**Dataset excerpts**:
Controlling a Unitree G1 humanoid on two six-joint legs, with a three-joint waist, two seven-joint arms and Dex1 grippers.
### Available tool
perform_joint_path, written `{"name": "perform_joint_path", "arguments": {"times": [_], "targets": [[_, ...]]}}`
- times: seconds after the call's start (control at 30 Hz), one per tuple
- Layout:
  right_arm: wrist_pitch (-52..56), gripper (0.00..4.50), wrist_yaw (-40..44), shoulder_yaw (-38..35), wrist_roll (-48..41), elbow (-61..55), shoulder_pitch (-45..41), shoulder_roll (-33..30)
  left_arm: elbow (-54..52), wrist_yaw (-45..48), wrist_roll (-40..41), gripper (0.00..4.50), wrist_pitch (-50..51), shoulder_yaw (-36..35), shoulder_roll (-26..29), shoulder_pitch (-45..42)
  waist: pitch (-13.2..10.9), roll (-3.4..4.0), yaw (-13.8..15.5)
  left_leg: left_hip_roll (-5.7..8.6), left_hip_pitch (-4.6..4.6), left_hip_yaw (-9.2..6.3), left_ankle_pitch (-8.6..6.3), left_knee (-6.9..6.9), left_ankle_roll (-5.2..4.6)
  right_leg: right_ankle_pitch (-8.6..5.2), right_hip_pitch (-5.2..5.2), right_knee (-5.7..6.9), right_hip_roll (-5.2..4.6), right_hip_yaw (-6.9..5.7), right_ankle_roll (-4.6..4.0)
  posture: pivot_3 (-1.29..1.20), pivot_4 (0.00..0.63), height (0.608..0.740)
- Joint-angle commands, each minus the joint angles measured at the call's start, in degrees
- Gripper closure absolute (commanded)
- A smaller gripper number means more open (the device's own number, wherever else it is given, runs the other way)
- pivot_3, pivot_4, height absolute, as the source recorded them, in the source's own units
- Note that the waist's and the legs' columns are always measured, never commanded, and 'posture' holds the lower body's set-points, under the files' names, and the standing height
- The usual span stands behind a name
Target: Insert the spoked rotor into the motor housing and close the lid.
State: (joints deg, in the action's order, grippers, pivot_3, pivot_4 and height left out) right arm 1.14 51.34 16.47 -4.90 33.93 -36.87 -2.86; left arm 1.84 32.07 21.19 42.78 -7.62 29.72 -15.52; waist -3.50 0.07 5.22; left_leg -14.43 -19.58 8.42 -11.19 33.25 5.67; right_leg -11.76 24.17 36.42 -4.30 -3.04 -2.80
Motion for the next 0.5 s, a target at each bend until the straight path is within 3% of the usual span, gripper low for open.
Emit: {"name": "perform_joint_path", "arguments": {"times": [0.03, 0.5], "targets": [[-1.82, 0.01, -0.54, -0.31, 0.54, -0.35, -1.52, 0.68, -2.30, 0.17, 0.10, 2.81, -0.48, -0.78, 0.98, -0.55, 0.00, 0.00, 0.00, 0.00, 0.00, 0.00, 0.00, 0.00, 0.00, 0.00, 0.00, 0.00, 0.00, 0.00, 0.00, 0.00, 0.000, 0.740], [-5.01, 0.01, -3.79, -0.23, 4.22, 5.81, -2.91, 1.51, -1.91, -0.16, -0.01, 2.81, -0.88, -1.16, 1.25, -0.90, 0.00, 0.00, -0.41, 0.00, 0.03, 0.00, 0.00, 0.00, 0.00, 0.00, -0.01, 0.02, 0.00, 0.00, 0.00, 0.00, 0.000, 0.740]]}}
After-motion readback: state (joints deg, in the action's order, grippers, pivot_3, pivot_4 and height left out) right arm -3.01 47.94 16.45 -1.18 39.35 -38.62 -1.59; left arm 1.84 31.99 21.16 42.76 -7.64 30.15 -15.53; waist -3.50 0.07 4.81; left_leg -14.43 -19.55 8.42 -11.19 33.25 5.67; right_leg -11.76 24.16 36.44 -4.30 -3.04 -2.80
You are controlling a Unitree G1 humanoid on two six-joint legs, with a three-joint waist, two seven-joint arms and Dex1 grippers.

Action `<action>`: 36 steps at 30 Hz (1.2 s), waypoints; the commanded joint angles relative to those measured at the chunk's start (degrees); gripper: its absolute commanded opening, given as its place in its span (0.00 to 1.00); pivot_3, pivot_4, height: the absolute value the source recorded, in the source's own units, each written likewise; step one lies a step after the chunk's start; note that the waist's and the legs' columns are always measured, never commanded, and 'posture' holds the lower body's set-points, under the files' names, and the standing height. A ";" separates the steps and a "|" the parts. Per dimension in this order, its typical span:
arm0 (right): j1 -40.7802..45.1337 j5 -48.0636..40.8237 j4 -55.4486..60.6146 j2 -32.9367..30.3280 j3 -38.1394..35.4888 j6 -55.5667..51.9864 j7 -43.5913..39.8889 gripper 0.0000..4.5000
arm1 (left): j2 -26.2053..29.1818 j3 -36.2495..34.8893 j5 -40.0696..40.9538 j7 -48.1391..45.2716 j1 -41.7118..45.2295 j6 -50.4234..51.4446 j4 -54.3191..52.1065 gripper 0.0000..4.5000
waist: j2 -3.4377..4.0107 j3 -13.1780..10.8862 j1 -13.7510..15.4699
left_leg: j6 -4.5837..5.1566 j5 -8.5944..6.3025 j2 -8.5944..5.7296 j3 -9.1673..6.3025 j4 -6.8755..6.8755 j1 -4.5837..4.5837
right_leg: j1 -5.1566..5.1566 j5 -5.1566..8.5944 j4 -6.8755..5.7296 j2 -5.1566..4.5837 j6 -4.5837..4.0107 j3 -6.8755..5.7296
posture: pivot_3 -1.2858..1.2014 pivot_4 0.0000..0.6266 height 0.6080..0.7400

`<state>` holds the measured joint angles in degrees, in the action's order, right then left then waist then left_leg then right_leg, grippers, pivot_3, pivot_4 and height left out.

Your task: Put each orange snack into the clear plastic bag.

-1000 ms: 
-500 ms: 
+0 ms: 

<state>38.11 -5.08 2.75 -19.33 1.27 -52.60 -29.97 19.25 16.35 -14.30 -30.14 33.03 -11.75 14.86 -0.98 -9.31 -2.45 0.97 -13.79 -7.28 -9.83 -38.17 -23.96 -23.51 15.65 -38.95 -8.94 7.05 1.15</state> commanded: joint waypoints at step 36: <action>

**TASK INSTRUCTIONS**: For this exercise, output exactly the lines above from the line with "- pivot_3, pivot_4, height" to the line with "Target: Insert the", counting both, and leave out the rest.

**EXERCISE SOLUTION**:
- pivot_3, pivot_4, height absolute, as the source recorded them, in the source's own units
- Note that the waist's and the legs' columns are always measured, never commanded, and 'posture' holds the lower body's set-points, under the files' names, and the standing height
- The usual span stands behind a name
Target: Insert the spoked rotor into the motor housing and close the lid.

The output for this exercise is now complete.